A large part of the warehouse is taken up by the bike repair shop. The bikes are checked over and any that are not suitable for gifts are taken apart and the parts are sorted and stored in boxes ready to be reused. Last year Santa’s Workshop gave away 235 bikes. Each bike is stripped down and cleaned thoroughly, and all parts are checked and repaired or replaced, greased and oiled.

Battery-operated toys and electronics have their own small area. First, batteries and other materials are purchased, sorted and stored. As used toys come in they are checked to see whether they work or not and what needs to be done to make them work. They are tagged to indicate what batteries are required, then they are sent off for cleaning, and then on to the relevant age group area. Toys that can’t be made to work are sent to the “as is” section.

When inventory allows, every registered child receives a bag of brand new toys. These toys are either donated by local businesses, individual donors, or purchased with donated money. All gift purchases are made within the Valley to support local businesses. According to the Santa’s Workshop website, “Some days when we get to work we find the boxes where the donations are put and they’re overflowing with new toys and games. Some of the large stores send us loads of new toys. Those that don’t get chosen this year are packed up again to be used the following November.”

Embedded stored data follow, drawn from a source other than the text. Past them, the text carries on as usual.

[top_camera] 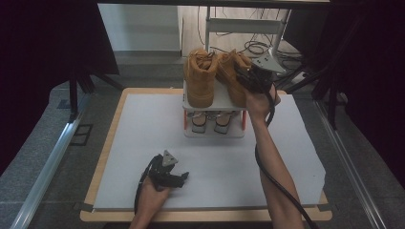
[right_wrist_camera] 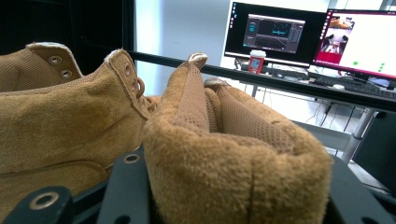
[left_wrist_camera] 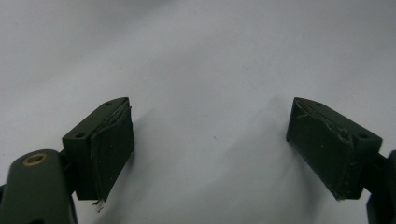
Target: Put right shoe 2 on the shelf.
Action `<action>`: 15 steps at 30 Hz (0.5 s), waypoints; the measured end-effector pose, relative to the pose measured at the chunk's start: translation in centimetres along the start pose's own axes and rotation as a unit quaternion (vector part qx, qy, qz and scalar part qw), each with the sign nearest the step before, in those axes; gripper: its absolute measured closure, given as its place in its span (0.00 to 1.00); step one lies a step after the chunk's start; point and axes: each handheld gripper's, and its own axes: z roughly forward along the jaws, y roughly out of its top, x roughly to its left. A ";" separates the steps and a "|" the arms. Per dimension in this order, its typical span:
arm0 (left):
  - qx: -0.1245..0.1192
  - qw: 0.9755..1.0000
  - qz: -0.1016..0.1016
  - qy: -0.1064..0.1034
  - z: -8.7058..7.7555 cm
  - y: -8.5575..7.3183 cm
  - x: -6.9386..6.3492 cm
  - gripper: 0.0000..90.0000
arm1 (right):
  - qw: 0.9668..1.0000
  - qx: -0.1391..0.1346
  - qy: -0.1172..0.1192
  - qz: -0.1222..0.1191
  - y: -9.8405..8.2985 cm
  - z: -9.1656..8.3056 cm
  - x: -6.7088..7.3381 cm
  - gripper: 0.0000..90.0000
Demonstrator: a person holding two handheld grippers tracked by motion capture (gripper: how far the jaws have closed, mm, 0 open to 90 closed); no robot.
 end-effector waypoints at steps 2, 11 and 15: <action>0.000 1.000 0.000 0.000 0.0 0.0 0.0 0.17 | 1.000 -0.002 0.000 -0.002 -0.1 0.0 0.0 0.56; -0.002 1.000 0.000 0.001 0.0 0.0 0.0 0.17 | 1.000 0.021 0.011 -0.017 -0.5 -0.3 0.1 0.31; -0.002 1.000 0.001 0.001 0.0 0.0 0.0 0.17 | 0.999 0.030 0.001 -0.022 -0.3 -0.1 0.3 0.23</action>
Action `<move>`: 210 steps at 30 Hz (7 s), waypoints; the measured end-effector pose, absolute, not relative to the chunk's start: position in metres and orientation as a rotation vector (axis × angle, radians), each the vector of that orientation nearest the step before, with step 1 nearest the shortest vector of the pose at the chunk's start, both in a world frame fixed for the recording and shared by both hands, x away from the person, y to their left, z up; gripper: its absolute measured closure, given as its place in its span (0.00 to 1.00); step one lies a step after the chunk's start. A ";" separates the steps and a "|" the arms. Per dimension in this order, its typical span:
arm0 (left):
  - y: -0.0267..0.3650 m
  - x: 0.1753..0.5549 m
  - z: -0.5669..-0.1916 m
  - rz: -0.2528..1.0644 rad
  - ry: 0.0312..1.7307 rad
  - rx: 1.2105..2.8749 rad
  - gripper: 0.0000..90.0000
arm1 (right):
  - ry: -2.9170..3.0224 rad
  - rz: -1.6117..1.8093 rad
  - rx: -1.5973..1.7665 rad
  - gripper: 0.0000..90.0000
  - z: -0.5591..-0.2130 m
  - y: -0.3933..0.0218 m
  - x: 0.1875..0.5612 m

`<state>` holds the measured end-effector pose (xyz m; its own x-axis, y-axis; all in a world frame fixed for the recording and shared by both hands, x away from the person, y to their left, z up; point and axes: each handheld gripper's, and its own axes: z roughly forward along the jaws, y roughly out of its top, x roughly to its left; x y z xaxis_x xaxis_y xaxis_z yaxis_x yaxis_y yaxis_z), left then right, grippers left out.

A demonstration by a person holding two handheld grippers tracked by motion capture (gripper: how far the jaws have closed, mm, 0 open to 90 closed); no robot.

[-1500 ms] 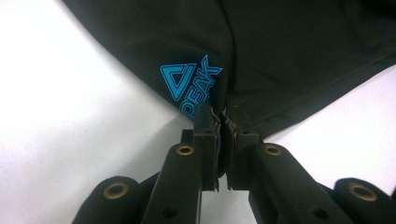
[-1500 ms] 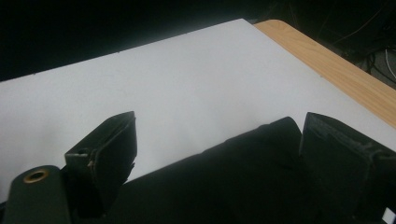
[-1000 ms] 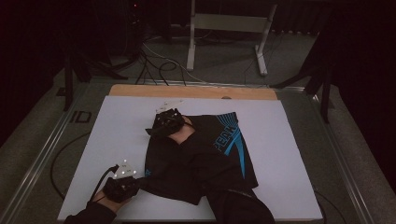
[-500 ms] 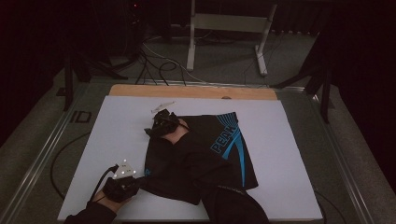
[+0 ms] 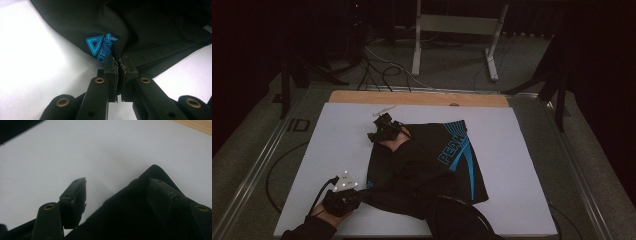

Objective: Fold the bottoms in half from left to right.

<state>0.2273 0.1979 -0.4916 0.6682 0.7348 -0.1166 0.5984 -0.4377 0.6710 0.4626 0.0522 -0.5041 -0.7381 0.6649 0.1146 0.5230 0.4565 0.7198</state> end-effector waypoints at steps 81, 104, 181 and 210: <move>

As these new toys are sorted, workers start to fill individual packages. Each age group has a different cash value in their gift package. Older children’s gifts might include toques, gloves, sleeping bags, snuggle blankets, swimming towels, bathrobes, jewelry and makeup. The workshop also receives coupons for the movie theatre and the swimming pool. Once the items reach the required total, everything is placed in a large plastic bag so the contents can be seen by the parents coming to choose for their children.

Testament to the generosity of the local area is the fact that Santa’s Workshop has survived for the past 42 years entirely on local donations. This includes voluntary hours, money spent to rent space—including both working space and storage space—and new toys as required. Large numbers of individuals, families and groups continue to donate a variety of new and used toys and everything is gratefully received. Sometimes children come to visit to personally donate birthday money or toys they have outgrown. Each gets a letter of thanks from the organization but otherwise they remain anonymous. People drop in or phone in to make donations and calls often come from some of the offices in town who regularly inquire about current needs.

For Santa’s Workshop to continue to operate, it is vital that donations are received as early as possible. “Many people don’t begin to think about Christmas until they flip to the December page on the calendar,” says one volunteer. “By then we have been up and at it for a month and parents are booked and ready to see what we have in store for them. When donations come in late we continue to sort them and pack them. If we don’t need them to replenish the things on the shelves, we pack them into our large labelled cardboard boxes for storage, to provide our early November supplies when we start up again the following year.”

Toy repair. Photo by Boomer Jerritt

Toy repair. Photo by Boomer Jerritt

Santa’s Workshop often receives good quality items not suitable for children, and to continue the giving spirit they created a daily draw system whereby adult shoppers leave their name tag behind and at the end of each day one name is drawn. “The winner gets a neatly arranged basket of new or almost new items like books, kitchen materials, or whatever products we have that are simply too good to discard,” says Bernard.

“Santa’s Workshop is very generous in giving ‘extras’ and even bikes to parents hoping to ride with their children. If they need something, and we have it, why not give it and make people happy,” he adds.

And that’s precisely the essence of Santa’s Workshop—the entire community working together to share, create happiness, and provide a sense of belonging to those in need. The grassroots organization, full of smiles and laughter, truly embodies the giving spirit. It is tangible proof that kindness is all around us and real-life miracles still happen at Christmas.